John Bradley says Vicar Street is medieval

John Bradley says Vicar Street is medieval
Ireland’s leading expert on medieval archaeology has slammed Kilkenny County Council’s denial that a medieval building exists at Vicar Street.

Ireland’s leading expert on medieval archaeology has slammed Kilkenny County Council’s denial that a medieval building exists at Vicar Street.

John Bradley is a senior lecturer at the Department of History NUI Maynooth and recognised authority on Kilkenny history. He says that despite Kilkenny County Council’s public statements to the contrary, the latest Central Access Scheme (CAS) archaeological reports on the two houses to be demolished to make way for the road and the bridge over the Nore, emphatically prove that a structure from the medieval period is in fact upstanding at No22 Vicar street.

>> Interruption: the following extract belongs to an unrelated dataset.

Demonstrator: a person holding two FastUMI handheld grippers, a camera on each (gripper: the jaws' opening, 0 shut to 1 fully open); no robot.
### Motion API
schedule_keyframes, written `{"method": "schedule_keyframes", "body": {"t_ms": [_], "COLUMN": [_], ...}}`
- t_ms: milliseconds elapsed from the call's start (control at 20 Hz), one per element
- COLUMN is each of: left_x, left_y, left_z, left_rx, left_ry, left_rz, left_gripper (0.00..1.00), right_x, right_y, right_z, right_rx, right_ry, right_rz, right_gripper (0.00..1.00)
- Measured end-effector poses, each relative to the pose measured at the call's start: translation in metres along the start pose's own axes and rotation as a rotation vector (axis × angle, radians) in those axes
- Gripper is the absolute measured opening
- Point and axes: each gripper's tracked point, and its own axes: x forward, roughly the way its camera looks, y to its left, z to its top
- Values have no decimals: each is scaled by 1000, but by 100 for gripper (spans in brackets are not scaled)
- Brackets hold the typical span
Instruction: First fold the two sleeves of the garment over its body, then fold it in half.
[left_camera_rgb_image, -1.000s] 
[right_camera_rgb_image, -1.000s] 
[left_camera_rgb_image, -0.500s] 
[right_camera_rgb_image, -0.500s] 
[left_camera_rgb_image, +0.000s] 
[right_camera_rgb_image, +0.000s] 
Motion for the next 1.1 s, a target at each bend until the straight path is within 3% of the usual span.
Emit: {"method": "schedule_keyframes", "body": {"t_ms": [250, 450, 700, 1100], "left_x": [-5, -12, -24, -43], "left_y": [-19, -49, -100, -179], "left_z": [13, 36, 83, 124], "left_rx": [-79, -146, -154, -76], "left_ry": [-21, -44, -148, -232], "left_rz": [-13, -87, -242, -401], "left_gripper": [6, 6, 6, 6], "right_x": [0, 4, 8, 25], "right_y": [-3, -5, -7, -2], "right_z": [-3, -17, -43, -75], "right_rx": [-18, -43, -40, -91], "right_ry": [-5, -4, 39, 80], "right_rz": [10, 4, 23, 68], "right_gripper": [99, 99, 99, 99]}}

He added that Kilkenny County Council and their consultant archaeologists VJ Keeley Ltd had consistently refused to concede that medieval fabric was present in the buildings, despite multiple expert opinions to the contrary.

Kilkenny archaeologist Cóilín Ó Drisceoil, who has also examined the reports, said:

“The critical piece of new evidence is a medieval cut-stone window in the southern gable wall of No.22 Vicar Street. When this is added onto what we already knew from previous archaeological reports – the projecting chimney breast and quoin stones – the case for a medieval structure at Vicar Street is now indisputable,” he said.

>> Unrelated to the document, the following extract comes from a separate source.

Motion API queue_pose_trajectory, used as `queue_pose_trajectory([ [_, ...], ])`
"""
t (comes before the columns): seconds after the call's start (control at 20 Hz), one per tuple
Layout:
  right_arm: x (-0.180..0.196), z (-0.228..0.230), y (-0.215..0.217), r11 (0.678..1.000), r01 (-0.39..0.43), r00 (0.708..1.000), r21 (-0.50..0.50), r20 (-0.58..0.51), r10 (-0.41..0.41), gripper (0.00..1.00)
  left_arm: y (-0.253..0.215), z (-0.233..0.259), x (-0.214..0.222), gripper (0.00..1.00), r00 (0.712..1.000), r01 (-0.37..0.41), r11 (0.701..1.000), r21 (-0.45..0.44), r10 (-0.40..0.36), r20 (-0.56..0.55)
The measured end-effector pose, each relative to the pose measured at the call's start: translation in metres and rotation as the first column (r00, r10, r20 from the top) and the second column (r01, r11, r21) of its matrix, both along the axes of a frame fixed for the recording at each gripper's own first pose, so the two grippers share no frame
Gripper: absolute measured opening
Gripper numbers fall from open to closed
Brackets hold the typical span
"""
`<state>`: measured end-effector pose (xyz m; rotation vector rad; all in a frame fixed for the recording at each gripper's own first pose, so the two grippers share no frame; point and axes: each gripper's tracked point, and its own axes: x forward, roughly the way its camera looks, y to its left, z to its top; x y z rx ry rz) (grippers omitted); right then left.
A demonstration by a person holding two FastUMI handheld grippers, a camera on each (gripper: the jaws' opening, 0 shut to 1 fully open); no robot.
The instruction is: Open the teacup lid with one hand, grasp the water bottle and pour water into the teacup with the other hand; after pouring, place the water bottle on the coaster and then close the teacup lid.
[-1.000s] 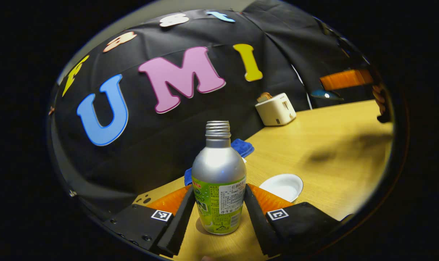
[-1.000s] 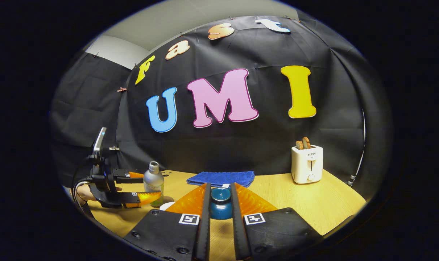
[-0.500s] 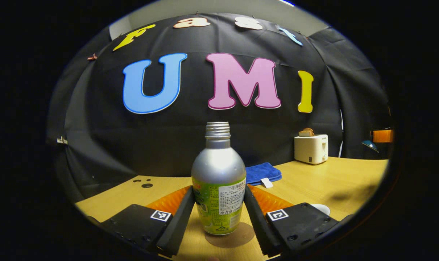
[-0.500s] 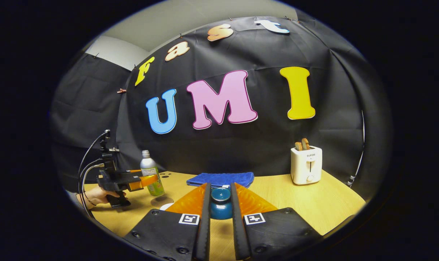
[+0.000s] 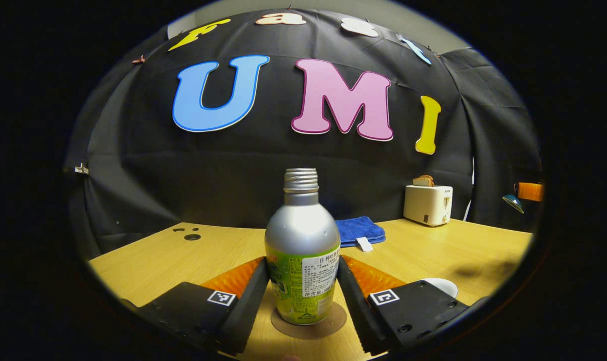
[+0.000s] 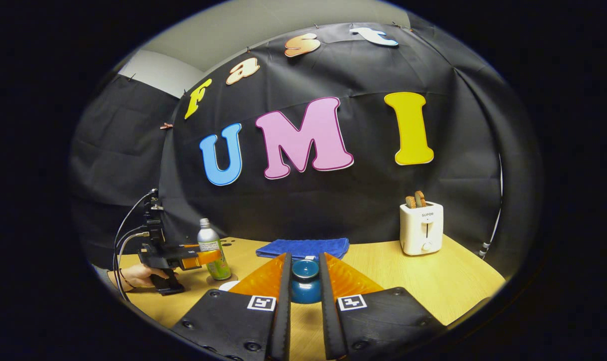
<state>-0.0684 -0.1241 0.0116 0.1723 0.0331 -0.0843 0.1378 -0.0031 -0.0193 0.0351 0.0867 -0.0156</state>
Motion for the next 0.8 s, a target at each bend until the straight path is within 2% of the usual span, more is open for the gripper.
queue_pose_trajectory([
  [0.15, 0.001, -0.002, 0.002, 1.000, -0.006, 1.000, 0.000, -0.007, 0.006, 0.25, 0.000, -0.008, 0.000, 0.83, 1.000, 0.000, 1.000, -0.005, 0.000, -0.021],
  [0.25, 0.001, -0.003, 0.004, 1.000, -0.010, 1.000, 0.000, -0.009, 0.010, 0.29, 0.001, -0.009, -0.001, 0.84, 0.999, -0.015, 1.000, 0.001, 0.015, -0.032],
  [0.4, 0.002, -0.005, 0.006, 1.000, -0.017, 1.000, 0.001, -0.013, 0.017, 0.35, 0.001, -0.006, -0.006, 0.92, 0.999, -0.020, 1.000, 0.000, 0.020, -0.047],
  [0.6, 0.007, -0.009, 0.017, 0.999, -0.037, 0.999, -0.001, -0.023, 0.037, 0.25, 0.000, -0.003, -0.024, 0.93, 0.998, -0.020, 0.999, -0.032, 0.018, -0.066],
  [0.7, 0.010, -0.013, 0.026, 0.999, -0.052, 0.998, -0.008, -0.032, 0.052, 0.35, 0.003, -0.006, -0.037, 0.93, 0.996, -0.033, 0.997, -0.065, 0.028, -0.085],
  [0.75, 0.013, -0.017, 0.033, 0.998, -0.064, 0.997, -0.010, -0.040, 0.063, 0.30, 0.005, -0.007, -0.045, 0.93, 0.995, -0.042, 0.995, -0.087, 0.034, -0.089],
  [0.8, 0.017, -0.020, 0.040, 0.997, -0.074, 0.996, -0.009, -0.048, 0.074, 0.30, 0.007, -0.006, -0.050, 0.92, 0.995, -0.048, 0.994, -0.102, 0.040, -0.087],
])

Mr Bradley agreed and said Keeley’s assertion that there is no evidence for the medieval manse house of the prebend of Tascoffin at 21-22 Vicar street was unsupported by the facts.

“The historical documents that they use to frame their case, in particular the 1679 Otway visitation, are well known to be unreliable,” he said.

“In the light of this new information it is impossible to countenance that the houses at Vicar Street could be demolished for the CAS. It is time to abandon this project. Kilkenny’s future lies in caring for and enhancing its past, not running roads through it,” Bradley said.

The archaeological reports were obtained recently by An Taisce through Freedom of Information.